> **Task**
Please print exactly the lines below, from the start of the material up to and including the line with "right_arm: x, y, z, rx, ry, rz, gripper", but none of the pictures.

^^^^^^^^

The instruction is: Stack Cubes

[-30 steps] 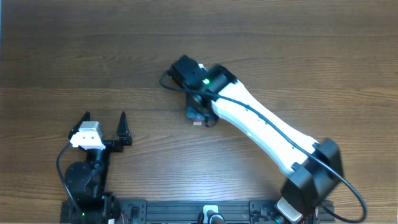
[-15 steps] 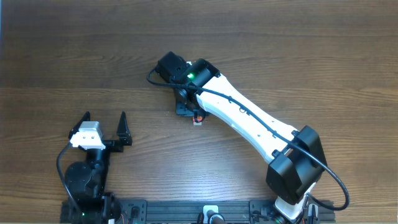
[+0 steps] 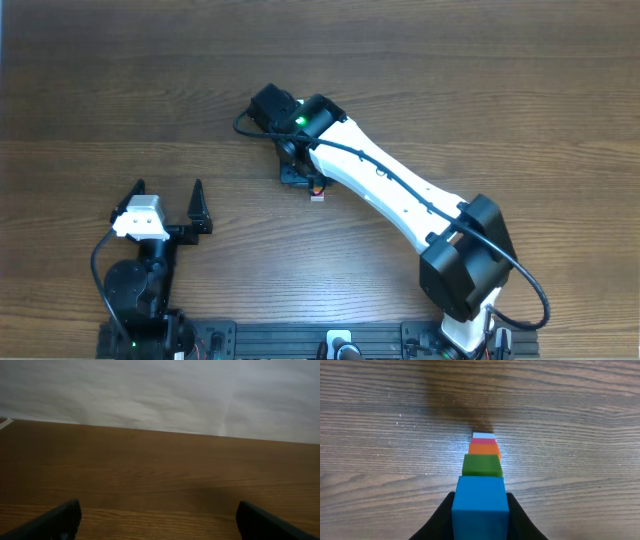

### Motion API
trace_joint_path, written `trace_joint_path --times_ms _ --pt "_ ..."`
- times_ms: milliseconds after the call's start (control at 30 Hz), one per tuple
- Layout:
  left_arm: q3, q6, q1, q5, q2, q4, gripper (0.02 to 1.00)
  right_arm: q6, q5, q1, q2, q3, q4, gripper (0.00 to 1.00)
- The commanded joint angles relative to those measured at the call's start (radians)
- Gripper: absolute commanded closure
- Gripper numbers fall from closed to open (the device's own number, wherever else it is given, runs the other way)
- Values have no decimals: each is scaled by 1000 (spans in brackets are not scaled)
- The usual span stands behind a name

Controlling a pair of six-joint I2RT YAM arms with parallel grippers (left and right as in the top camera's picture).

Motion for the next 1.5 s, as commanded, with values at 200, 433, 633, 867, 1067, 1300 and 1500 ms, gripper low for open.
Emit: trace_joint_path --times_ms 200,433,633,867,1067,1300,1500 --pt "-4 11 5 10 -7 -3 18 -4 13 -14 13 23 3 989" --pt "-4 11 5 10 -7 -3 18 -4 13 -14 32 23 3 989" --pt "-4 11 5 10 -7 -3 18 -4 12 -14 36 23 3 991" --pt "-4 11 5 10 -7 -3 20 -4 12 -14 37 23 3 801" --pt "-4 11 5 10 -7 -3 18 -4 12 -14 37 21 2 514" --pt "-4 11 5 10 -7 -3 18 -4 12 -13 37 21 3 9" --pt "-4 11 5 10 -7 -3 18 -28 32 -16 18 24 21 7"
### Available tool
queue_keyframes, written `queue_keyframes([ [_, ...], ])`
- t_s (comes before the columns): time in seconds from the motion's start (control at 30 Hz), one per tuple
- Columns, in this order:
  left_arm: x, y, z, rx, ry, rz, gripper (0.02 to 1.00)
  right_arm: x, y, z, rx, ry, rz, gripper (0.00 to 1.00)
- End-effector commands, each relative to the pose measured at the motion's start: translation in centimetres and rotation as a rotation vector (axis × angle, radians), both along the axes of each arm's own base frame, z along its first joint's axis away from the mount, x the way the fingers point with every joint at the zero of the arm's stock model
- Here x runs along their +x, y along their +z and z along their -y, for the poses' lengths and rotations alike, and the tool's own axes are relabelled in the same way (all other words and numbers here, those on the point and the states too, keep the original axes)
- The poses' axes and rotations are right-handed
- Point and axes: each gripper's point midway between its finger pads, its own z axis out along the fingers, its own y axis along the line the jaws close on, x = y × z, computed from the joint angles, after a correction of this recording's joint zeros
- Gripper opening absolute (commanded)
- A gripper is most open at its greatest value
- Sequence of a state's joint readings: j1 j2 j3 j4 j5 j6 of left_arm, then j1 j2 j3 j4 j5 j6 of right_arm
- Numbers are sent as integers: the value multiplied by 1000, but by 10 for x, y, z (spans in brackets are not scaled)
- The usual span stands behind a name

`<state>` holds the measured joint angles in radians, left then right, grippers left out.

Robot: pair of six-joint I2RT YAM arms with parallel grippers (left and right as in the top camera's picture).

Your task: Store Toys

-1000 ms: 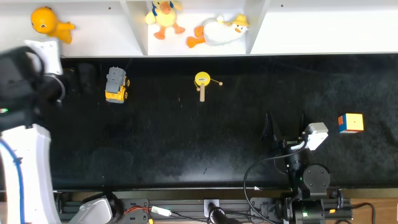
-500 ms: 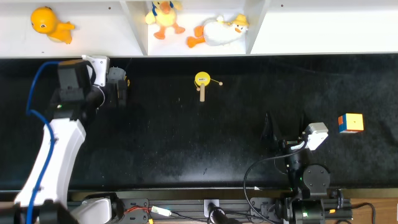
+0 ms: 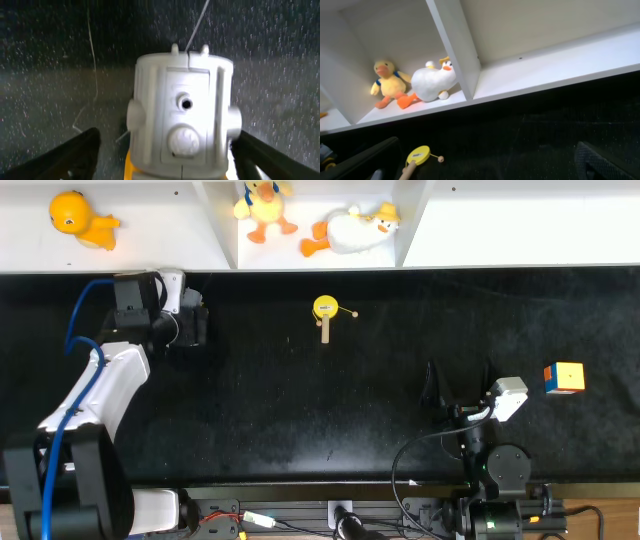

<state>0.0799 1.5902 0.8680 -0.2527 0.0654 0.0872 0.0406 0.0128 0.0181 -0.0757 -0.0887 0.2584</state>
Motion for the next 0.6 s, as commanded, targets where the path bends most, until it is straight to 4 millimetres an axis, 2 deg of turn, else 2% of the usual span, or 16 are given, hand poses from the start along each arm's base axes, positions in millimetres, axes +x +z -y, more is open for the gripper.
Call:
queue_keyframes([
  [0.03, -1, -7, 0, 4, 6, -9, 733, 0, -3, 0, 4, -3, -1, 998],
  [0.27, -3, -20, 0, 1, 6, -43, 649, 0, -3, 0, 4, -3, -1, 996],
  [0.37, -1, -20, 0, 1, 6, -37, 573, 0, -3, 0, 4, -3, -1, 996],
  [0.6, 4, -15, 0, 2, 6, -15, 487, 0, -3, 0, 4, -3, -1, 993],
])
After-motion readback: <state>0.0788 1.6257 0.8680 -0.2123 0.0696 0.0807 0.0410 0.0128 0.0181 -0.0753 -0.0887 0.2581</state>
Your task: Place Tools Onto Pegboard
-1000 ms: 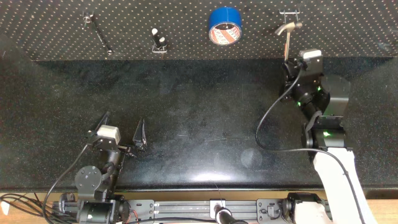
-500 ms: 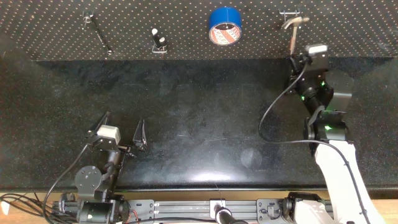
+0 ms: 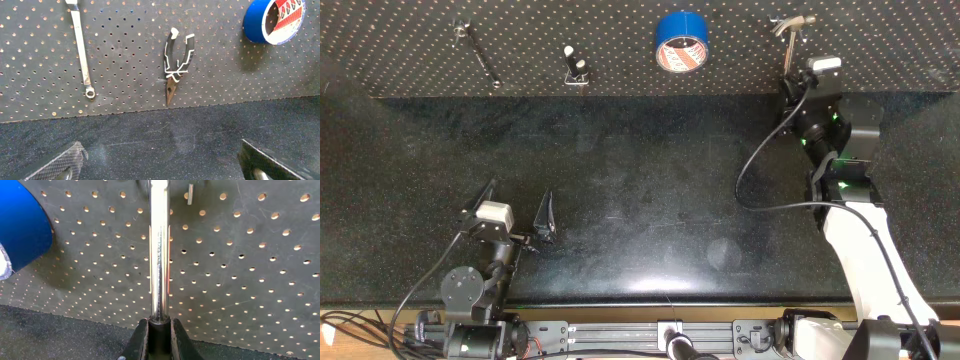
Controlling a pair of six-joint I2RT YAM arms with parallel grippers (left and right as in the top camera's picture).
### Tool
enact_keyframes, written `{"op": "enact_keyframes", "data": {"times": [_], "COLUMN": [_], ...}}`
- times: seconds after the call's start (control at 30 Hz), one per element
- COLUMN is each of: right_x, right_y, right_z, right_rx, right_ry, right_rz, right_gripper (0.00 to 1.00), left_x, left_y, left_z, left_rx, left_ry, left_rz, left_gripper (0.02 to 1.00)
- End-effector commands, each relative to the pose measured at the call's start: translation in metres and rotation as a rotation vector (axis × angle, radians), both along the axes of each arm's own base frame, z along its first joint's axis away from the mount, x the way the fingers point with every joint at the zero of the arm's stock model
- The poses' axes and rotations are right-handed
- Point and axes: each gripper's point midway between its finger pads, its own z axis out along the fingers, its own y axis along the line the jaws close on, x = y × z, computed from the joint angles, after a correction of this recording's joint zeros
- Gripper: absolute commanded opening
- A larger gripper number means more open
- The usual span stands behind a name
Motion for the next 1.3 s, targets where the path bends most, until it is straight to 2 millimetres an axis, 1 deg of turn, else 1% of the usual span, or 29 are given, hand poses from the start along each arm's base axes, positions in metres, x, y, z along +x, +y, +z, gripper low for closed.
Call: {"op": "enact_keyframes", "data": {"times": [0.03,0.27,0.3,0.33,0.37,0.4,0.53,0.6,0.7,0.77,0.8,0.9,1.03,1.17,1.3], "right_x": [0.006,0.007,0.007,0.007,0.007,0.007,0.007,0.007,0.000,-0.013,-0.024,-0.064,-0.108,-0.138,-0.157], "right_y": [0.005,0.005,0.005,0.005,0.005,0.005,0.005,0.005,0.005,0.006,0.004,-0.005,-0.019,-0.032,-0.041], "right_z": [0.020,0.017,0.017,0.017,0.017,0.017,0.017,0.018,0.029,0.035,0.036,0.028,0.018,0.015,0.004], "right_rx": [0.015,0.017,0.021,0.027,0.027,0.027,0.027,0.032,0.063,0.063,0.061,0.055,0.041,0.024,0.027], "right_ry": [-0.045,-0.038,-0.036,-0.035,-0.035,-0.035,-0.035,-0.036,-0.052,-0.070,-0.075,-0.100,-0.176,-0.243,-0.204], "right_rz": [0.017,0.017,0.015,0.014,0.014,0.014,0.014,0.012,0.002,-0.001,-0.011,-0.050,-0.112,-0.176,-0.229], "right_gripper": [0.073,0.077,0.169,0.356,0.428,0.474,0.483,0.980,0.980,0.982,0.982,0.982,0.982,0.982,0.985], "left_x": [-0.001,-0.001,-0.001,-0.001,-0.001,-0.001,-0.001,-0.001,-0.001,-0.001,-0.001,-0.001,-0.001,-0.001,-0.001], "left_y": [-0.003,-0.003,-0.003,-0.003,-0.003,-0.003,-0.003,-0.003,-0.003,-0.003,-0.003,-0.003,-0.003,-0.003,-0.003], "left_z": [0.001,0.001,0.001,0.001,0.001,0.001,0.001,0.001,0.001,0.001,0.001,0.001,0.001,0.001,0.001], "left_rx": [0.010,0.010,0.010,0.010,0.010,0.010,0.010,0.010,0.010,0.010,0.010,0.010,0.010,0.010,0.010], "left_ry": [-0.006,-0.006,-0.006,-0.007,-0.007,-0.006,-0.007,-0.007,-0.007,-0.007,-0.007,-0.006,-0.007,-0.007,-0.007], "left_rz": [-0.019,-0.018,-0.018,-0.019,-0.018,-0.019,-0.018,-0.018,-0.018,-0.018,-0.018,-0.019,-0.018,-0.018,-0.019], "left_gripper": [0.993,0.996,0.996,0.996,0.996,0.996,0.993,0.996,0.993,0.993,0.996,0.996,0.993,0.993,0.996]}}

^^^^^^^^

> **Answer space**
The instruction is: Stack Cubes

[-30 steps] 
[-15 steps] 
[+0 steps] 

### Motion API
trace_joint_path, written `trace_joint_path --times_ms _ --pt "_ ..."`
- times_ms: milliseconds after the call's start (control at 30 Hz), one per tuple
- Layout:
  left_arm: q3, q6, q1, q5, q2, q4, gripper (0.02 to 1.00)
  right_arm: q6, q5, q1, q2, q3, q4, gripper (0.00 to 1.00)
- The commanded joint angles relative to those measured at the call's start (radians)
- Gripper: absolute commanded closure
- Gripper numbers fall from closed to open (the device's own number, wherever else it is given, runs the other way)
- Values have no decimals: each is scaled by 1000 (spans in brackets are not scaled)
- The usual span stands behind a name

Controlling a pair of six-joint I2RT YAM arms with parallel grippers (left and right as in the top camera's picture).

Motion for the next 1.5 s, as commanded, with values at 200, 433, 633, 867, 1067, 1300 and 1500 ms, gripper low for open.
Emit: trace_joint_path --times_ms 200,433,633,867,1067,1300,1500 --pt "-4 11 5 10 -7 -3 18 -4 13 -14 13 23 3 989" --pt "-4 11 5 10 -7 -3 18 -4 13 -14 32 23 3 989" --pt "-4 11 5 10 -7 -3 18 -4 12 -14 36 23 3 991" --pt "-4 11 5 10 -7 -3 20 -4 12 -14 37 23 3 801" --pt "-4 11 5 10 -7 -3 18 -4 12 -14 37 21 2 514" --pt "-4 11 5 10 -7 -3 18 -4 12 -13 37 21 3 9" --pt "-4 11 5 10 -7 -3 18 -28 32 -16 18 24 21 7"
### Available tool
queue_keyframes, written `queue_keyframes([ [_, ...], ])`
- t_s (comes before the columns): time in seconds from the motion's start (control at 30 Hz), one per tuple
- Columns, in this order:
  left_arm: x, y, z, rx, ry, rz, gripper (0.02 to 1.00)
  right_arm: x, y, z, rx, ry, rz, gripper (0.00 to 1.00)

What is written here forms the complete answer.